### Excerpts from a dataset
§

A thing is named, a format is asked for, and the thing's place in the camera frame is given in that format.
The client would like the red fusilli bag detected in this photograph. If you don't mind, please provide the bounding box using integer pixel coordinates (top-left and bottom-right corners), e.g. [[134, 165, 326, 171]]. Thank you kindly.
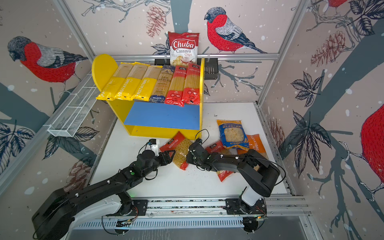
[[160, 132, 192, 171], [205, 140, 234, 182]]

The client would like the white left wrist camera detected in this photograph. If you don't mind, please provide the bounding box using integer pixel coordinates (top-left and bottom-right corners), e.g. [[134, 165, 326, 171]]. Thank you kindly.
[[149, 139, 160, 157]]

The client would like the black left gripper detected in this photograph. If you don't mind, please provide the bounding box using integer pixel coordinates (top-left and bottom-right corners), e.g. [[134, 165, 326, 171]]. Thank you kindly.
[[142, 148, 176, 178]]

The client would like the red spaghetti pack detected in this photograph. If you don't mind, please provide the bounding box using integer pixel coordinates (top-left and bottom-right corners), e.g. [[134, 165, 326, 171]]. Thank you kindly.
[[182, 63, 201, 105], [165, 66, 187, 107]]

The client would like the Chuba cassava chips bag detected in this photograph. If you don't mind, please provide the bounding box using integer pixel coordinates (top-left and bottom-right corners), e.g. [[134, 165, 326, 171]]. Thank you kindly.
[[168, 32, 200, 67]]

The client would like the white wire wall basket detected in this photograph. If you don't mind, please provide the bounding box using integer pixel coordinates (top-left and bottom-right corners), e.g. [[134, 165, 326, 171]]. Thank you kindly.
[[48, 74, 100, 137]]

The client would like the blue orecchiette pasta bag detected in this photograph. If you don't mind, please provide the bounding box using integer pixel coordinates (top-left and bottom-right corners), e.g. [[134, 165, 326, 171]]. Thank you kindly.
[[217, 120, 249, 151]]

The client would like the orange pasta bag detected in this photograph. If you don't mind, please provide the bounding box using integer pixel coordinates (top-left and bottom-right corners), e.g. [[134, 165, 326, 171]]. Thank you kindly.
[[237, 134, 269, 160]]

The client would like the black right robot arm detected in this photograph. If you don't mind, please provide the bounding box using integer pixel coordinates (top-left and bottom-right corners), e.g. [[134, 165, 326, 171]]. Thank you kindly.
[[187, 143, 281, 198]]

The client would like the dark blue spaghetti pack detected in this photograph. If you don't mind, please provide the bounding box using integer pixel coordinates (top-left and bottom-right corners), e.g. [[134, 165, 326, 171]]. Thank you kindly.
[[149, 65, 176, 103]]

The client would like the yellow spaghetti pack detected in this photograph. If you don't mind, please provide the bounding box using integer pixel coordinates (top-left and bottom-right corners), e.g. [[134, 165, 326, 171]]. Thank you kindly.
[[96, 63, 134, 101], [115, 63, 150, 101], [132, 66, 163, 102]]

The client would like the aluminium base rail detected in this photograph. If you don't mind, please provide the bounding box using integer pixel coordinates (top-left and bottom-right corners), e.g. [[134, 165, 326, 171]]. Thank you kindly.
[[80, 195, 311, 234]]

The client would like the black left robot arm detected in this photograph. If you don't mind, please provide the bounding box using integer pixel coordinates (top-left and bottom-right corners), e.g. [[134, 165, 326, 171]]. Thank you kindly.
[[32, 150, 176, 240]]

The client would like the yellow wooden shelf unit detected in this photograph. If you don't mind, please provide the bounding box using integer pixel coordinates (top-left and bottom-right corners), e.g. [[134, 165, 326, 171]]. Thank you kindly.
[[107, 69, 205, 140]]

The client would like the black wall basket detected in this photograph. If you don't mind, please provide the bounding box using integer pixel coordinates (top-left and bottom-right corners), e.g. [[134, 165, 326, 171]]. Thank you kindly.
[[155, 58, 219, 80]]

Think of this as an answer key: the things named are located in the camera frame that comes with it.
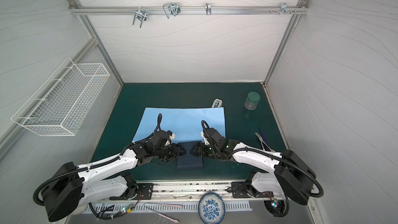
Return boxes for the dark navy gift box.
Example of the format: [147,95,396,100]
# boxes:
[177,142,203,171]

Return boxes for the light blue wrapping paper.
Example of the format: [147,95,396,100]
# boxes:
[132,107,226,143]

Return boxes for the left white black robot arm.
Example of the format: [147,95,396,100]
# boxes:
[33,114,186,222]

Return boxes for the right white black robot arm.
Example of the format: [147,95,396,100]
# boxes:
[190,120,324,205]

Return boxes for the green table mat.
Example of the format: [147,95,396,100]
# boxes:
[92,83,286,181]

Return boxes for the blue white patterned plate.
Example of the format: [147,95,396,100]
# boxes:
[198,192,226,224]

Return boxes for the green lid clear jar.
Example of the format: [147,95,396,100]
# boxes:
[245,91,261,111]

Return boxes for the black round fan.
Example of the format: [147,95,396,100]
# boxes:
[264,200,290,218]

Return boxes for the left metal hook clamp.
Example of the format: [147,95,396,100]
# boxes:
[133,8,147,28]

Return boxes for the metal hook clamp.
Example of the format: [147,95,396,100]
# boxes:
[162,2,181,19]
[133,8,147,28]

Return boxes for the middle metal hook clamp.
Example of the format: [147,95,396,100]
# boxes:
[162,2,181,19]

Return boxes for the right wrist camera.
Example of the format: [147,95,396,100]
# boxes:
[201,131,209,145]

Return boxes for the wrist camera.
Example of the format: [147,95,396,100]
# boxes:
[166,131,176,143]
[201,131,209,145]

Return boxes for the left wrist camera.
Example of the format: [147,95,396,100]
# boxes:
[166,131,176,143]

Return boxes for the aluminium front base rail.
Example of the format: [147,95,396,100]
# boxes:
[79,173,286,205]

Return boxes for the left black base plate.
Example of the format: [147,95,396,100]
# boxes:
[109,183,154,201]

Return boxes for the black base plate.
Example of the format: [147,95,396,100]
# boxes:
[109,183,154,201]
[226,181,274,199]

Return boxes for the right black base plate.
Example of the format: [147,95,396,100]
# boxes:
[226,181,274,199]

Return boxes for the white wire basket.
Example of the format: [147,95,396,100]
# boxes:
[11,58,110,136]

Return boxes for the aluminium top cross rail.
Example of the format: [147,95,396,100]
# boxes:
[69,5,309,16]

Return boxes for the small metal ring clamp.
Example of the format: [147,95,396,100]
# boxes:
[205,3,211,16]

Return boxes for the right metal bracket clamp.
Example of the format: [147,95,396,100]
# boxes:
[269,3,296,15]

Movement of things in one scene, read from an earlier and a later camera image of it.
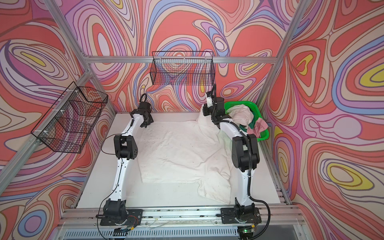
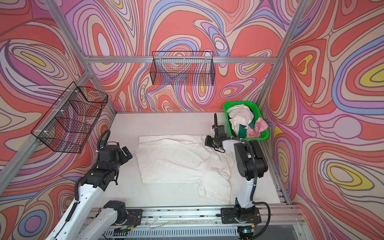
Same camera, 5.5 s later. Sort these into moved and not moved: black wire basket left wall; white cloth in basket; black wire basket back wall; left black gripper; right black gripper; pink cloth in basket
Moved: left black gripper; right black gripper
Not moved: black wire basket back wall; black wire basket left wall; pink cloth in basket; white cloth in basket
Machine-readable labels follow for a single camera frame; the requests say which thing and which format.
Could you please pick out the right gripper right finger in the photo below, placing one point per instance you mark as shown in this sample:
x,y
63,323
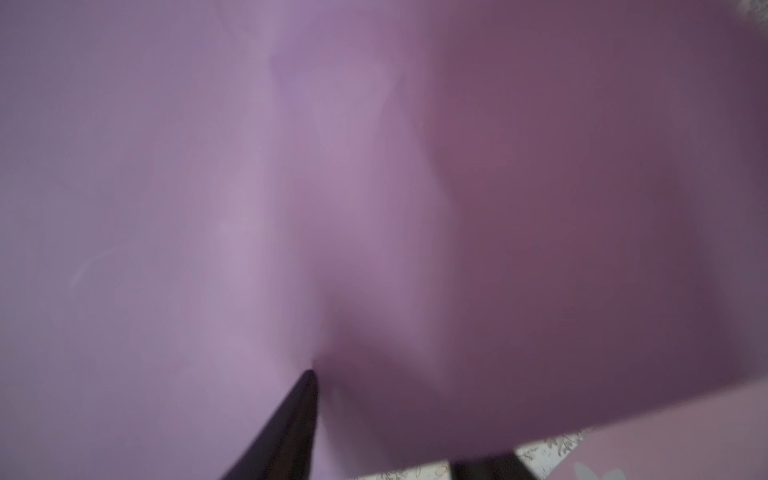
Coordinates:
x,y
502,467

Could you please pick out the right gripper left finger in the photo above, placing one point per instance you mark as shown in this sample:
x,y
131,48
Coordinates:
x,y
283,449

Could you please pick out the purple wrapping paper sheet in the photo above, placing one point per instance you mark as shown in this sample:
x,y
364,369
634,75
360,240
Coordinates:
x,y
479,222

§

### Exercise description
Each line above starting at the one holding "Movement of things" and ending at the one holding "Machine-readable labels follow" should be set down exactly as it stands, both ends included, with no pictures.

### Response to this exercise
Movement of things in one scene, read from an earlier and a later camera image of it.
Same camera, 5.5 s later. Sort these into moved and not moved: black wire basket left wall; white cloth in basket; black wire basket back wall; left black gripper; right black gripper; pink cloth in basket
Moved: left black gripper; right black gripper
Not moved: black wire basket back wall; black wire basket left wall; pink cloth in basket; white cloth in basket
Machine-readable labels follow for a single camera frame; the requests say which thing and which format.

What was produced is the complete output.